→ Work required
Copy out each line of the data that contains "connector".

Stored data
+ + +

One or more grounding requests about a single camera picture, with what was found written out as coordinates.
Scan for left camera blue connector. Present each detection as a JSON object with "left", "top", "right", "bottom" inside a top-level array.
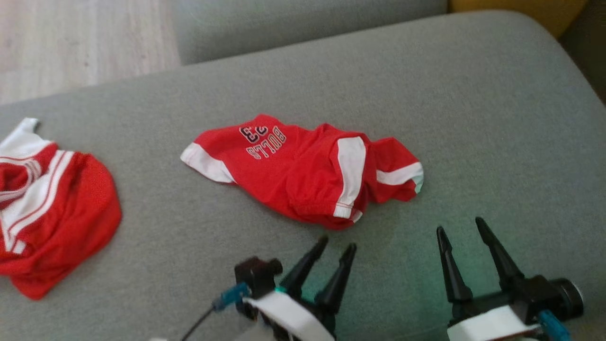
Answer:
[{"left": 212, "top": 283, "right": 250, "bottom": 312}]

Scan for red and white striped jersey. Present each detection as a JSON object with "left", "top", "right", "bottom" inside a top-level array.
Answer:
[{"left": 0, "top": 117, "right": 123, "bottom": 301}]

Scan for grey sofa seat cushion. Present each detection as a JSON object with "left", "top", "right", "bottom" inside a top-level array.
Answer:
[{"left": 173, "top": 0, "right": 448, "bottom": 65}]

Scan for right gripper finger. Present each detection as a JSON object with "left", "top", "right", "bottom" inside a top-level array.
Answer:
[
  {"left": 475, "top": 217, "right": 525, "bottom": 290},
  {"left": 437, "top": 226, "right": 473, "bottom": 304}
]

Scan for red Bulls shorts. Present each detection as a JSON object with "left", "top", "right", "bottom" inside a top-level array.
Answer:
[{"left": 180, "top": 114, "right": 425, "bottom": 231}]

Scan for grey sofa ottoman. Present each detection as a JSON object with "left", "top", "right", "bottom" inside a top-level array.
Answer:
[{"left": 0, "top": 10, "right": 606, "bottom": 341}]

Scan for yellow sofa backrest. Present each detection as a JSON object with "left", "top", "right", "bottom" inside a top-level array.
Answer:
[{"left": 449, "top": 0, "right": 590, "bottom": 38}]

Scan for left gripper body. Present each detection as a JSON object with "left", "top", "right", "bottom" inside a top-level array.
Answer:
[{"left": 242, "top": 287, "right": 338, "bottom": 341}]

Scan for right camera blue connector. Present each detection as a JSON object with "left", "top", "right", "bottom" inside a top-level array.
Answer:
[{"left": 537, "top": 310, "right": 571, "bottom": 341}]

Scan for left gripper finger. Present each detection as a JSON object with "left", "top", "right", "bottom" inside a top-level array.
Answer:
[
  {"left": 279, "top": 236, "right": 329, "bottom": 299},
  {"left": 315, "top": 243, "right": 357, "bottom": 314}
]

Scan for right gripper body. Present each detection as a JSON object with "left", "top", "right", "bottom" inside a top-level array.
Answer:
[{"left": 447, "top": 279, "right": 584, "bottom": 341}]

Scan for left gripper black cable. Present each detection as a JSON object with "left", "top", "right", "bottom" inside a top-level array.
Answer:
[{"left": 180, "top": 305, "right": 218, "bottom": 341}]

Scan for camera blue connector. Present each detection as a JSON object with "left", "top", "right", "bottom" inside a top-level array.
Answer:
[
  {"left": 212, "top": 283, "right": 250, "bottom": 312},
  {"left": 537, "top": 310, "right": 571, "bottom": 341}
]

+ + +

→ Written answer
Scan for left camera blue connector. Present each detection as a JSON object with "left", "top", "right", "bottom" inside a top-level array.
Scan for right camera blue connector. Present each detection as a JSON object with "left", "top", "right", "bottom" inside a top-level array.
Scan for camera blue connector. Present each detection as a JSON object with "left", "top", "right", "bottom" inside a top-level array.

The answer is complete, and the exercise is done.